TASK -
Look below for the line containing "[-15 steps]" and the line containing "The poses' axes"; repeat exactly those two lines and all lines between them, and nothing else.
++++ ENTRIES PROVIDED
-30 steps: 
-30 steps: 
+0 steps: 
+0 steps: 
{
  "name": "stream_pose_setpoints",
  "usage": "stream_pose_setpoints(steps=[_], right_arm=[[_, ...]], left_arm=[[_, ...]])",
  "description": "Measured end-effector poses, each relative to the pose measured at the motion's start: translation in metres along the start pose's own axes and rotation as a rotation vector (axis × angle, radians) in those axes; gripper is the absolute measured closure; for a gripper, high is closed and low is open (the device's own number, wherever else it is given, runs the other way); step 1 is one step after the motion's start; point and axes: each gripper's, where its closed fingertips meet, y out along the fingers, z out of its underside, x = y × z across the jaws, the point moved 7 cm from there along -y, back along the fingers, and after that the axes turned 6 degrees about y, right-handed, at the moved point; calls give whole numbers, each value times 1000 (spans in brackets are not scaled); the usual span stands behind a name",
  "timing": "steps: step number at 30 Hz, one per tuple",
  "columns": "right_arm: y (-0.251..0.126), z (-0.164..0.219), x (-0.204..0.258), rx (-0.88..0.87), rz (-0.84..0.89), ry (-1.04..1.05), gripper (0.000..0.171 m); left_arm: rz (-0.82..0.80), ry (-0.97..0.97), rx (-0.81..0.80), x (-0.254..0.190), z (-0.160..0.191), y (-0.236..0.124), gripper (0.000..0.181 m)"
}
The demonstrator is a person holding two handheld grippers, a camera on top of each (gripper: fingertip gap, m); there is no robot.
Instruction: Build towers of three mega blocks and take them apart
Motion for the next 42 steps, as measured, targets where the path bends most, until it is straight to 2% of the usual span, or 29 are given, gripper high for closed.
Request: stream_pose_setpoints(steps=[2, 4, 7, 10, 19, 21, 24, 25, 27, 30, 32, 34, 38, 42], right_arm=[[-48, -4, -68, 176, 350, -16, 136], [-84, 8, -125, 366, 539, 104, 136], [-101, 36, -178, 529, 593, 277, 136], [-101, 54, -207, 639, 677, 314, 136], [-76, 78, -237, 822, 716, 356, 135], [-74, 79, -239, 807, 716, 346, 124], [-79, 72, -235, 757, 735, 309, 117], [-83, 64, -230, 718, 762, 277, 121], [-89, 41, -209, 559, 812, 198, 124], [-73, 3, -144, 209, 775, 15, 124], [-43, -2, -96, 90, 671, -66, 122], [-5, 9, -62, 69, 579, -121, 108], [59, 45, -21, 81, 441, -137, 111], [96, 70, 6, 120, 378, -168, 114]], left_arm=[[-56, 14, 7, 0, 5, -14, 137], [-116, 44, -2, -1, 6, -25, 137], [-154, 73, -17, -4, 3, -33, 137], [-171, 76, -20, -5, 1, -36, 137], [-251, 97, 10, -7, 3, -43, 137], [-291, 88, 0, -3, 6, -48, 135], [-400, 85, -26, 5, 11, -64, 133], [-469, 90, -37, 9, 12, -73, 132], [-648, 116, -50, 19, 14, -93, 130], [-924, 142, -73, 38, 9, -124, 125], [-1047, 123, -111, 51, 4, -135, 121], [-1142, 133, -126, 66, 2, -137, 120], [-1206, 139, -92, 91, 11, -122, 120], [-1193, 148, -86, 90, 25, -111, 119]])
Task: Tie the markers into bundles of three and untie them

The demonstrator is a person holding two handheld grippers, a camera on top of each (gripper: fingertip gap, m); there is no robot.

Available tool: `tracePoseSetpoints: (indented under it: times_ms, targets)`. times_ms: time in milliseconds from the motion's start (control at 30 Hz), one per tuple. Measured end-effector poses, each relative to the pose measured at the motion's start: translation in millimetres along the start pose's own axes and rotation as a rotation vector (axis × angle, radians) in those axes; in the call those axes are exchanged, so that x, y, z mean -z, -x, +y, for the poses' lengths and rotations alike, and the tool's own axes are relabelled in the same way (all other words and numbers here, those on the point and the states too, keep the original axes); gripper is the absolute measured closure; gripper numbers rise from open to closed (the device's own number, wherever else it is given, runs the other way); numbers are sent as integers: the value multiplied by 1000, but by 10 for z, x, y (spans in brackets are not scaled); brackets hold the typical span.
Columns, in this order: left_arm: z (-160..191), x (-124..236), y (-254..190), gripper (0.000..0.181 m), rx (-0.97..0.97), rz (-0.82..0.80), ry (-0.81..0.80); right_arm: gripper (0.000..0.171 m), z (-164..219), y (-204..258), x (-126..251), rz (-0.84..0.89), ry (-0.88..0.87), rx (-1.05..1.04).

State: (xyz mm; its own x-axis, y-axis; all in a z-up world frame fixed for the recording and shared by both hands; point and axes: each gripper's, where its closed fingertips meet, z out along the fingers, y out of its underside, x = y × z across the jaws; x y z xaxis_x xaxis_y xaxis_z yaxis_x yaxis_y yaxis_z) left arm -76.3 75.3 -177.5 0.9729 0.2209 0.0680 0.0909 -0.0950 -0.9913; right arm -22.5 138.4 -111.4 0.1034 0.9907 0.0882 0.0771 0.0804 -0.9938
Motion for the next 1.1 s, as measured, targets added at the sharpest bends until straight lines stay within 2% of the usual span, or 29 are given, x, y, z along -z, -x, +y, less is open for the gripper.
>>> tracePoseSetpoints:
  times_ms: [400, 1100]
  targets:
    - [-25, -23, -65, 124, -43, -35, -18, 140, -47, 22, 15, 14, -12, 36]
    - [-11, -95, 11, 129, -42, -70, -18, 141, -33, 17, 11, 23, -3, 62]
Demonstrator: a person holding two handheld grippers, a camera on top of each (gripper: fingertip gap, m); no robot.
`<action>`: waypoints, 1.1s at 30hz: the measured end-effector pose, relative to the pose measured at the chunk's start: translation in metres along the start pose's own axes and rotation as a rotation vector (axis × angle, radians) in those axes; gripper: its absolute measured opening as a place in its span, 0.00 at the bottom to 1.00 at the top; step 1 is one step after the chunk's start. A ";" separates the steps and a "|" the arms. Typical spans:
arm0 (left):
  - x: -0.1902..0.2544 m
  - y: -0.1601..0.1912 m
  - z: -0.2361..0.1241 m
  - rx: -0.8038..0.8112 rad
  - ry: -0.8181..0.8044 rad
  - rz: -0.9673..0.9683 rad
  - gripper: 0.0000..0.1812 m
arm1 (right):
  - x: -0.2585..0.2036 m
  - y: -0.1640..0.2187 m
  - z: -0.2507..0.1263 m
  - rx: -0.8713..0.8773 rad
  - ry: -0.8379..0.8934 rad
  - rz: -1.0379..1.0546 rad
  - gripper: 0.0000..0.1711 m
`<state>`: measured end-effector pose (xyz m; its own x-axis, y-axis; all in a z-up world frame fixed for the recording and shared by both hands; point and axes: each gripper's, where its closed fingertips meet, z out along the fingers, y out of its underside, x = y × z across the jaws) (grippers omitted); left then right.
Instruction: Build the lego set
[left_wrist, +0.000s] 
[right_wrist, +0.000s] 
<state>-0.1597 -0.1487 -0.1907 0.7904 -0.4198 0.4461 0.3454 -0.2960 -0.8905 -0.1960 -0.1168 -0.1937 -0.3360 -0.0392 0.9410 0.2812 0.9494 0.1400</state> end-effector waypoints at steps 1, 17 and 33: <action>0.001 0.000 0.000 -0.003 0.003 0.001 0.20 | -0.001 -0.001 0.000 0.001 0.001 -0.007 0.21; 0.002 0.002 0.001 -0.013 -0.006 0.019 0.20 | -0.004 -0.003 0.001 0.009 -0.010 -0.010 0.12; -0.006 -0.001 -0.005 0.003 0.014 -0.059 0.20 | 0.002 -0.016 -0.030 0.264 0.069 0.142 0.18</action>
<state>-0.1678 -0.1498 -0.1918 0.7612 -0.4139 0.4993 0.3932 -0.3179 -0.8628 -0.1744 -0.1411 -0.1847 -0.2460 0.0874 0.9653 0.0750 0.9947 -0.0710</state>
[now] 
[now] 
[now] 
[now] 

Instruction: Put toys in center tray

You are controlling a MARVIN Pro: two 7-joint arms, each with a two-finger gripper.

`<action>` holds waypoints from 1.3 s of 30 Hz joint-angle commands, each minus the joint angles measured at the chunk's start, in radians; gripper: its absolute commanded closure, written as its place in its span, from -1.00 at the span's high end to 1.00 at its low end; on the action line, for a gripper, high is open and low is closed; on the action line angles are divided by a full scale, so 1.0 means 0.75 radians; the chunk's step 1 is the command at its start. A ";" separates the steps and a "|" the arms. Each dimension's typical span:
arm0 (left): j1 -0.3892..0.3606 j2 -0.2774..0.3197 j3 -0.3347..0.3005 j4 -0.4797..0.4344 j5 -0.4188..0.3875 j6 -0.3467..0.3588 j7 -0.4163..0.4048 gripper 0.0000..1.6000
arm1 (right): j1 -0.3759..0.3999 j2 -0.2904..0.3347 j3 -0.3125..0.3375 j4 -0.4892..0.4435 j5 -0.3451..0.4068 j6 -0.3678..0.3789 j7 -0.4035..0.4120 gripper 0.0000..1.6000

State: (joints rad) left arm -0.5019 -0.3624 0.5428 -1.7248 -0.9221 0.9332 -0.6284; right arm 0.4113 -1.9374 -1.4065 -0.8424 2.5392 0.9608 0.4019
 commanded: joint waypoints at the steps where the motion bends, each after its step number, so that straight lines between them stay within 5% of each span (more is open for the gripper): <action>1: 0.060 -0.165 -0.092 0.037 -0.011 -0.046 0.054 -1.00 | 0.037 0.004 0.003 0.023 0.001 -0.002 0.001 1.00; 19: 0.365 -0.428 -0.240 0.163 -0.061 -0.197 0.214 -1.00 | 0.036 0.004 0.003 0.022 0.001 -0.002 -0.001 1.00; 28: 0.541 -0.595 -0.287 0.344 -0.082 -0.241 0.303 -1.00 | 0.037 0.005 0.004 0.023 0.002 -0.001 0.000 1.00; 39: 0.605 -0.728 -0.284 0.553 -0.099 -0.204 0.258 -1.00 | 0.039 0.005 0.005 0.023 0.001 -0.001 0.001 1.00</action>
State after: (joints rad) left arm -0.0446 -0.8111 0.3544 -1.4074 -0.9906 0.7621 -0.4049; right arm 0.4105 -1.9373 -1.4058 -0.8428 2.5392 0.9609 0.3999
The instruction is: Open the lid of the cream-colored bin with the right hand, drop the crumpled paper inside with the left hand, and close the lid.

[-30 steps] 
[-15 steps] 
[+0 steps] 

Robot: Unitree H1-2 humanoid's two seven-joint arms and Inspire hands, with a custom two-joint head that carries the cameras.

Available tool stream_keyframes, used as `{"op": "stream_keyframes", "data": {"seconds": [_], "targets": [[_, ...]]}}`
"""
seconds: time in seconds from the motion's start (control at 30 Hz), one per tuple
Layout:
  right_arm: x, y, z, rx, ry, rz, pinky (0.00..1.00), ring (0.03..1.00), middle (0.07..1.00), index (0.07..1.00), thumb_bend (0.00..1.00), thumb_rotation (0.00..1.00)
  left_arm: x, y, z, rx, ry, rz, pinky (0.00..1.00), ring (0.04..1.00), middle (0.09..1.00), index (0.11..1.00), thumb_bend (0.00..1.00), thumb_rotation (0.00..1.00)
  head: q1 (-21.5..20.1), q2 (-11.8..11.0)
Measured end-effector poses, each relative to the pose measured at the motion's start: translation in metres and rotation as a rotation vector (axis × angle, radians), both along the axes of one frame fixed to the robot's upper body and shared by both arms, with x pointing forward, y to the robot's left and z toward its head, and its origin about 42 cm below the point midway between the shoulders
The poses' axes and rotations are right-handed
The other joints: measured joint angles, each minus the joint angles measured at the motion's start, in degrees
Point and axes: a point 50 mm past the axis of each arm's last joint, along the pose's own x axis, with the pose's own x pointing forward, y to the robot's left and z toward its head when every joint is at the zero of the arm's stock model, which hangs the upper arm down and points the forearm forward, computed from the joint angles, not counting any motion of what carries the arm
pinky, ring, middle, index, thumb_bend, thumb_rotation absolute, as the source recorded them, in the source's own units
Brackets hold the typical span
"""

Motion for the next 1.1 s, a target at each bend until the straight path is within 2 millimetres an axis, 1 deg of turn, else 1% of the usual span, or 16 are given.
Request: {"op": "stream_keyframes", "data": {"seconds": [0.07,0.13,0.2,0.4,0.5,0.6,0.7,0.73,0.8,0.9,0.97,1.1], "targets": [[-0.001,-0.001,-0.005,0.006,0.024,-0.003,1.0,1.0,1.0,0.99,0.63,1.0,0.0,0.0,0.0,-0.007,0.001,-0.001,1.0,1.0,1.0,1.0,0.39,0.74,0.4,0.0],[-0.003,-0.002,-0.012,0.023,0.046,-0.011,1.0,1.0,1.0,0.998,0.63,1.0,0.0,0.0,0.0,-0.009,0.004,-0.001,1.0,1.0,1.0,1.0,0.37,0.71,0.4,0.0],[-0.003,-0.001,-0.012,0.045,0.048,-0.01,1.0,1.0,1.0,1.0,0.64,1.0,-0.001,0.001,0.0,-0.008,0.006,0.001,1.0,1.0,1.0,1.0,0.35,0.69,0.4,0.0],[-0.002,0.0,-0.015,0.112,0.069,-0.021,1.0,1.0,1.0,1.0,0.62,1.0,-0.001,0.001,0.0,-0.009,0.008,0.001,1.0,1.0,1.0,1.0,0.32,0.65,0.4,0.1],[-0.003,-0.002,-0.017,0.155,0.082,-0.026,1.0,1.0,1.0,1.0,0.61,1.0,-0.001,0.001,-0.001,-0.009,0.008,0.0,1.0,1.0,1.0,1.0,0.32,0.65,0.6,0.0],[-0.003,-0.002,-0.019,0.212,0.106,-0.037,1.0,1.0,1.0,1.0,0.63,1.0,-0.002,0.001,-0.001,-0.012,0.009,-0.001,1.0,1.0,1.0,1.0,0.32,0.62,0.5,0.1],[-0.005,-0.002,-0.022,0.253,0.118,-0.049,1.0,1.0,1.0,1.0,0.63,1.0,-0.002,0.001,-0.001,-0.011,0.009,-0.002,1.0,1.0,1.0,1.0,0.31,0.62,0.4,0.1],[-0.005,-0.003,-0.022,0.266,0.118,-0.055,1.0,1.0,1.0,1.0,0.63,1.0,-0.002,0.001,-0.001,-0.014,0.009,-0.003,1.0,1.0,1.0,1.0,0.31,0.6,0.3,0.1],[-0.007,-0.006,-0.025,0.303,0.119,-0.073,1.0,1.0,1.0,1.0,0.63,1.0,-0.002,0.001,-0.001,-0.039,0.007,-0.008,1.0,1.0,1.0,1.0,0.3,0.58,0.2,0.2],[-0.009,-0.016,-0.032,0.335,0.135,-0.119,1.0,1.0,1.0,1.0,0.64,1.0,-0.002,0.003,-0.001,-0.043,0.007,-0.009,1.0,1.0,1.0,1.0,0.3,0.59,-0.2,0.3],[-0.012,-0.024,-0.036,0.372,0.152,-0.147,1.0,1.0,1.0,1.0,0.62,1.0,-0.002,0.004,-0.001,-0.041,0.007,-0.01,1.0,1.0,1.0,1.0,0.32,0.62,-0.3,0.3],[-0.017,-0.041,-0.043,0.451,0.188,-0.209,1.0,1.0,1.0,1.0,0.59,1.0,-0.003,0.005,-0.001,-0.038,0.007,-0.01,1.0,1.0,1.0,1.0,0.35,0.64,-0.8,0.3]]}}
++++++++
EXERCISE SOLUTION -
[-15 steps] 
[+0 steps] 

Robot: Unitree H1-2 humanoid's two seven-joint arms and Inspire hands, with a custom two-joint head that carries the cameras.

Available tool stream_keyframes, used as `{"op": "stream_keyframes", "data": {"seconds": [_], "targets": [[_, ...]]}}`
"""
seconds: time in seconds from the motion's start (control at 30 Hz), one per tuple
Layout:
  right_arm: x, y, z, rx, ry, rz, pinky (0.00..1.00), ring (0.03..1.00), middle (0.07..1.00), index (0.07..1.00), thumb_bend (0.00..1.00), thumb_rotation (0.00..1.00)
  left_arm: x, y, z, rx, ry, rz, pinky (0.00..1.00), ring (0.04..1.00), middle (0.09..1.00), index (0.11..1.00), thumb_bend (0.00..1.00), thumb_rotation (0.00..1.00)
  head: q1 (-21.5..20.1), q2 (-11.8..11.0)
Measured end-effector poses, each relative to the pose measured at the motion's start: translation in metres and rotation as a rotation vector (axis × angle, radians), both along the axes of one frame fixed to the robot's upper body and shared by both arms, with x pointing forward, y to the robot's left and z toward its head, and its origin about 42 cm below the point midway between the shoulders
The poses' axes and rotations are right-handed

The reply to this exercise is complete.